**INSTRUCTIONS FOR THE TASK**
Each record in the material below must be written out again exactly.

**DATA PROVIDED**
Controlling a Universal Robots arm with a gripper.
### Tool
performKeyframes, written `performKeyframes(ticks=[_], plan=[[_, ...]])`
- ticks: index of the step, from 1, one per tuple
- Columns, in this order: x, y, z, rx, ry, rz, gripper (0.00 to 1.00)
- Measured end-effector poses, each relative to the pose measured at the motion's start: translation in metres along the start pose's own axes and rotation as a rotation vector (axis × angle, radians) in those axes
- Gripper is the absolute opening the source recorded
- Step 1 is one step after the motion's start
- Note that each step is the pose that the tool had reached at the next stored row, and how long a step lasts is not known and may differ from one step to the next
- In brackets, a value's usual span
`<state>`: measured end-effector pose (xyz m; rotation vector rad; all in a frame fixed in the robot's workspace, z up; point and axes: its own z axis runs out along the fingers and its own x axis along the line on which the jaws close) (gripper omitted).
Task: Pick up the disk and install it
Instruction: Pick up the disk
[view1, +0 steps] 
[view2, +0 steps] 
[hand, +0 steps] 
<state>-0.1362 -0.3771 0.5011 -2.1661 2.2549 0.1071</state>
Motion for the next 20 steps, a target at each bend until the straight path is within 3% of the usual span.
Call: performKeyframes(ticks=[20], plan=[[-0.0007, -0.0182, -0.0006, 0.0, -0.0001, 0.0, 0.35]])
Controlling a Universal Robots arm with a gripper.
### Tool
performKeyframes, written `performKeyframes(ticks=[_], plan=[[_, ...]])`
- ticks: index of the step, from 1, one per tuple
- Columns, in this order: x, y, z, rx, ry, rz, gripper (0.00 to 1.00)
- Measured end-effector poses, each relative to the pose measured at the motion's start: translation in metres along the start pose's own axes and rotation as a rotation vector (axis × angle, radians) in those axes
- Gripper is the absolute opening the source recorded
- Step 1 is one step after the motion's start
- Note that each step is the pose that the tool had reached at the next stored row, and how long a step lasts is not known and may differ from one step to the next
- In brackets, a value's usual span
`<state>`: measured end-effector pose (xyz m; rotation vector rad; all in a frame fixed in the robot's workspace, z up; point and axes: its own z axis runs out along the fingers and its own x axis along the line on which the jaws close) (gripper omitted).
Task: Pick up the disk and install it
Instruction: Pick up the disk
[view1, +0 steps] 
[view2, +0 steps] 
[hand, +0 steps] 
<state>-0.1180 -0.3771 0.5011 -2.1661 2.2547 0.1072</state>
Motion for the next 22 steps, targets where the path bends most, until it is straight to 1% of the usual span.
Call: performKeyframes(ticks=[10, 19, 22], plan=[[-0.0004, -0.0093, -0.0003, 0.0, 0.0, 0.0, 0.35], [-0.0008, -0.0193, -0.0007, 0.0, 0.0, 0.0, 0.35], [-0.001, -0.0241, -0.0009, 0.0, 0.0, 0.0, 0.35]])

**RESPONSE TO THIS EXERCISE**
Controlling a Universal Robots arm with a gripper.
### Tool
performKeyframes, written `performKeyframes(ticks=[_], plan=[[_, ...]])`
- ticks: index of the step, from 1, one per tuple
- Columns, in this order: x, y, z, rx, ry, rz, gripper (0.00 to 1.00)
- Measured end-effector poses, each relative to the pose measured at the motion's start: translation in metres along the start pose's own axes and rotation as a rotation vector (axis × angle, radians) in those axes
- Gripper is the absolute opening the source recorded
- Step 1 is one step after the motion's start
- Note that each step is the pose that the tool had reached at the next stored row, and how long a step lasts is not known and may differ from one step to the next
- In brackets, a value's usual span
`<state>`: measured end-effector pose (xyz m; rotation vector rad; all in a frame fixed in the robot's workspace, z up; point and axes: its own z axis runs out along the fingers and its own x axis along the line on which the jaws close) (gripper omitted).
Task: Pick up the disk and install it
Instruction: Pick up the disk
[view1, +0 steps] 
[view2, +0 steps] 
[hand, +0 steps] 
<state>-0.1362 -0.3771 0.5011 -2.1661 2.2549 0.1071</state>
Motion for the next 20 steps, a target at each bend until the straight path is within 3% of the usual span.
Call: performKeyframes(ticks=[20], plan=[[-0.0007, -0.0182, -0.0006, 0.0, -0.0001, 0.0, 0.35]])
Controlling a Universal Robots arm with a gripper.
### Tool
performKeyframes, written `performKeyframes(ticks=[_], plan=[[_, ...]])`
- ticks: index of the step, from 1, one per tuple
- Columns, in this order: x, y, z, rx, ry, rz, gripper (0.00 to 1.00)
- Measured end-effector poses, each relative to the pose measured at the motion's start: translation in metres along the start pose's own axes and rotation as a rotation vector (axis × angle, radians) in those axes
- Gripper is the absolute opening the source recorded
- Step 1 is one step after the motion's start
- Note that each step is the pose that the tool had reached at the next stored row, and how long a step lasts is not known and may differ from one step to the next
- In brackets, a value's usual span
`<state>`: measured end-effector pose (xyz m; rotation vector rad; all in a frame fixed in the robot's workspace, z up; point and axes: its own z axis runs out along the fingers and its own x axis along the line on which the jaws close) (gripper omitted).
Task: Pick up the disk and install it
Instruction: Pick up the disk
[view1, +0 steps] 
[view2, +0 steps] 
[hand, +0 steps] 
<state>-0.1180 -0.3771 0.5011 -2.1661 2.2547 0.1072</state>
Motion for the next 22 steps, targets where the path bends most, until it is straight to 1% of the usual span.
Call: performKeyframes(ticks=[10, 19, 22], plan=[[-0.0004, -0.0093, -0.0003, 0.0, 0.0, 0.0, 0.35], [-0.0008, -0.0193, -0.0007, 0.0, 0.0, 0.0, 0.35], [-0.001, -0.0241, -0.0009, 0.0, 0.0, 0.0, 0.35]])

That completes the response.